Troubleshoot EventLogging missing chunks of data {oryx}
Closed, ResolvedPublic
Actions

Assigned To

Authored By

	mforns
	Apr 14 2015, 8:55 PM

Description

We've observed that EL database (m4-master.equiad.wmnet) has some "holes", some time spans that contain no data for any event table. For instance:

2015-04-09 17:20 -> 18:35
2015-04-11 03:35 -> 05:20
2015-04-11 14:00 -> 15:20
2015-04-11 19:00 -> 20:00
2015-04-12 14:30 -> 15:40
2015-04-13 11:35 -> 12:30
2015-04-13 16:30 -> 17:35

We know that:

EL processor is validating correctly the missing events and writing the correspondent logs.
EL mysql consumer is homogeneously writing events at the time of the holes. But we can not tell if these events are the ones that are missing or not, because the consumer logs indicate only the insertion timestamp and not the event timestamp.
The database does not receive any inserts for the missing data.

Details

Subject	Repo	Branch	Lines +/-
Insert events by scid	mediawiki/extensions/EventLogging	master	+271 -45
Change consumer logs to better report batch inserts	mediawiki/extensions/EventLogging	master	+6 -4
Add last event timestamp to mysql consumer log	mediawiki/extensions/EventLogging	master	+2 -0

Customize query in gerrit

Related Objects
Search...

		Status	Subtype	Assigned	Task
		Resolved		mforns	T96872 Inserts events by scid {oryx}
		Resolved		mforns	T96082 Troubleshoot EventLogging missing chunks of data {oryx}

Event Timeline

mforns created this task.Apr 14 2015, 8:55 PM

mforns claimed this task.

mforns raised the priority of this task from to Needs Triage.

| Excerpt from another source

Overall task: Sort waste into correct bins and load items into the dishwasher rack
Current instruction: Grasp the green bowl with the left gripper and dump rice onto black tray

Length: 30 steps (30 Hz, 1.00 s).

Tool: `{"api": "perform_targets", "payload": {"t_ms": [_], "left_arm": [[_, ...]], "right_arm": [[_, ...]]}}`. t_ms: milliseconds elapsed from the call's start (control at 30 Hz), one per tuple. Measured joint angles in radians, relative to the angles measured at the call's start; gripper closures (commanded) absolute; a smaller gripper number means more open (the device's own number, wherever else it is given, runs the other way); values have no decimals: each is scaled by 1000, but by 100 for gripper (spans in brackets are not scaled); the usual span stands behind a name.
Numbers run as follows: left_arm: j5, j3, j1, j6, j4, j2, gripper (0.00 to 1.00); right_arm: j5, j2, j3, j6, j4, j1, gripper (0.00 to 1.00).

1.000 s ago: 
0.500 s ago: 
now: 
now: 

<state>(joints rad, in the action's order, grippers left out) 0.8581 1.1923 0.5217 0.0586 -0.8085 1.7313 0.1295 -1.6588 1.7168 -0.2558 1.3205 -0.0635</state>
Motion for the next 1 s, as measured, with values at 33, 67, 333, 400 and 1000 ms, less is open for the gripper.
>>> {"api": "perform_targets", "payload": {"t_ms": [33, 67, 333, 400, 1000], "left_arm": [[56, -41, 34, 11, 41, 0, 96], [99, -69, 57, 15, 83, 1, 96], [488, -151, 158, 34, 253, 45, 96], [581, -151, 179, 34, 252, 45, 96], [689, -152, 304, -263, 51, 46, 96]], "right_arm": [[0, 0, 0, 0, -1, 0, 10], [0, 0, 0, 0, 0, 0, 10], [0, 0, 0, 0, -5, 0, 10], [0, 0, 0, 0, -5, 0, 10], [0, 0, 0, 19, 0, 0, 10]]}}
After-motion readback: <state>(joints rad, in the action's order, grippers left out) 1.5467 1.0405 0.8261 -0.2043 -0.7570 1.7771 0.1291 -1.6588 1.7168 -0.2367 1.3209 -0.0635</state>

mforns updated the task description. (Show Details)

mforns added projects: Analytics-Kanban, MediaWiki-extensions-EventLogging.

mforns added subscribers: mforns, • Nuria, Milimetric, JAllemandou.

Restricted Application added a subscriber: Aklapper. · View Herald TranscriptApr 14 2015, 8:55 PM

mforns moved this task from Next Up to In Progress on the Analytics-Kanban board.Apr 14 2015, 8:55 PM

Change 204261 had a related patch set uploaded (by Mforns):
Add last event timestamp to mysql consumer log

https://gerrit.wikimedia.org/r/204261

gerritbot added a project: Patch-For-Review.Apr 15 2015, 1:51 PM

Change 204261 merged by Milimetric:
Add last event timestamp to mysql consumer log

https://gerrit.wikimedia.org/r/204261

mforns mentioned this in rMEXT2ff481942f39: Updated mediawiki/extensions Project: mediawiki/extensions/EventLogging….Apr 15 2015, 2:14 PM

mforns mentioned this in rEEVLd241d75ee2fa: Add last event timestamp to mysql consumer log.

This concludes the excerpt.